Why I Art

I’ve taken up photography and videography this summer. It’s always interested and awed me, but I never thought I had the eye or creativity to perform as well as all the other awesome photographers around me.

Sure, I used to record silly movies with friends and I got an expensive point-and-shoot camera for high school graduation, but I never showed or recognized any particular aptitude.

But studying story led me to books about screenwriting, which led me to consider visual storytelling and direction. I watched many, many hours of YouTube videos about filmmaking and visual composition.

In short, I got the bug. Then I talked myself (and eventually my wife) into dropping some mad dough on a camera, for a couple of reasons—one being that if I invested into it, I’d keep doing it, keep learning.

And so I carry my camera around, shooting what I see, amid snickers and stares from family and strangers.

This new way of living sparked an interesting discovery this morning. I wondered why. Why do I have so many artistic interests? Though self-doubt blocks me from taking pride in most of them, I argued with myself that my joy and desire come way before the results of the art I produce.

Before I began writing regularly, I already knew why I wanted to. And the rest of the mediums that I dabble in provide the same kinds of benefits that writing does. Maybe it has something to do with a pantheistic or mushy emotional value I place in art, and maybe I’m wrong but this is why I art.
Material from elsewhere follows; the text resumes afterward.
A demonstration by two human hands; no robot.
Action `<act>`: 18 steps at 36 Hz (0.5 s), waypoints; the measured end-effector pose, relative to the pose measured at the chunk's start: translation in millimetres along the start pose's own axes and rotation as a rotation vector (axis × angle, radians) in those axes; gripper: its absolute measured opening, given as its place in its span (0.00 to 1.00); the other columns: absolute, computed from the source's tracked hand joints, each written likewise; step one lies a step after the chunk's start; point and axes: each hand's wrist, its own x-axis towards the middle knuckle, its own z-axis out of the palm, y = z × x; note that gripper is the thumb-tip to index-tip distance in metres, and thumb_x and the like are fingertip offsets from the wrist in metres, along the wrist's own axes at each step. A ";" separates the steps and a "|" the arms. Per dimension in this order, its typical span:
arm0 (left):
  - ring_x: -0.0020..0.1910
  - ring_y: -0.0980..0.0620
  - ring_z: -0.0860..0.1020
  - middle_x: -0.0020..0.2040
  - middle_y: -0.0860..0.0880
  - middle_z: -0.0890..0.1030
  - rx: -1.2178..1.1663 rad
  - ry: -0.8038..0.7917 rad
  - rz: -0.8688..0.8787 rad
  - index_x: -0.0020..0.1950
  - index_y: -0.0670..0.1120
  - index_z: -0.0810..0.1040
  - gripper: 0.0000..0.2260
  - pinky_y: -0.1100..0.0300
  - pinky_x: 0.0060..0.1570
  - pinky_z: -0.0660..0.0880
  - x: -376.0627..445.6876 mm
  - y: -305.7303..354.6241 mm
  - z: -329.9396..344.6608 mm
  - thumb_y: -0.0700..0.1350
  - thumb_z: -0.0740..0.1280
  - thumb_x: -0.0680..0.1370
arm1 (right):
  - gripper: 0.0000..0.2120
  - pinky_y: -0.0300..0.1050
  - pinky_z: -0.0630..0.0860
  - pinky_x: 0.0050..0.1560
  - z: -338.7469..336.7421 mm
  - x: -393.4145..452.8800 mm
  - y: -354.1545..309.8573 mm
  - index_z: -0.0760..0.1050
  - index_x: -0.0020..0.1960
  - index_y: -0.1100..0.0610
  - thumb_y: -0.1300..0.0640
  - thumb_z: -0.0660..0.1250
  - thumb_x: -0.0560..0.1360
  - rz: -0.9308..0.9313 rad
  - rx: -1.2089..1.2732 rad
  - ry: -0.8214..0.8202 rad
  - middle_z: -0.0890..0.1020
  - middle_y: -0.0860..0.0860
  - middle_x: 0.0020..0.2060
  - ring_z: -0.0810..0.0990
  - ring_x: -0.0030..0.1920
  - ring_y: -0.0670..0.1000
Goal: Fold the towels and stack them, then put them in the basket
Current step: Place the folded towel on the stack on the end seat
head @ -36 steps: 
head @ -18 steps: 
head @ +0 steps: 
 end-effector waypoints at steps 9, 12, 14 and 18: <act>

It helps me experience the world better. The locus of this realization was David Foster Wallace, which I admit makes me feel a tad pretentious. But it’s true. Maybe it was just the time in my life that I read him, or maybe he’s a literary deity—or probably, both. But he saw the world well. And I want to do the same thing. I want to have empathy for everyone and learn/feel their stories. I think people are the most important things on the planet, and I believe personal relationships are my ties to people, and those relationships happen only through communication, and our primary way of communication is language. So I write, I learn story.

The other mediums help me see the world in the same way, because (here comes that mushy thing I was talking about) art is a reflection of life, it’s a manifestation of the way someone (or a community) sees the world. So I wish to learn as much as I can about the creation of art for two reasons: (1) to develop taste, to appreciate and understand others’ art better, in order to experience the world more fully; (2) to express my understanding of the world, which has a reciprocal/reflexive effect of making me more aware of the world.

Note: “world” is pretty vague. By it, I mean everything (e.g., physical, metaphysical, epistemological, etc.). So, that’s not better, huh.

7/23/15

7/23/15

And sure, among the many doubts I have is that if I’m switching between writing and music and photography and graphic design that I’ll never master any of them, but the quick, logical argument (the one I’d vehemently argue in a coffeeshop) is that I’m not interested in being a good artist as much as I am in being a good person. And I think art helps me.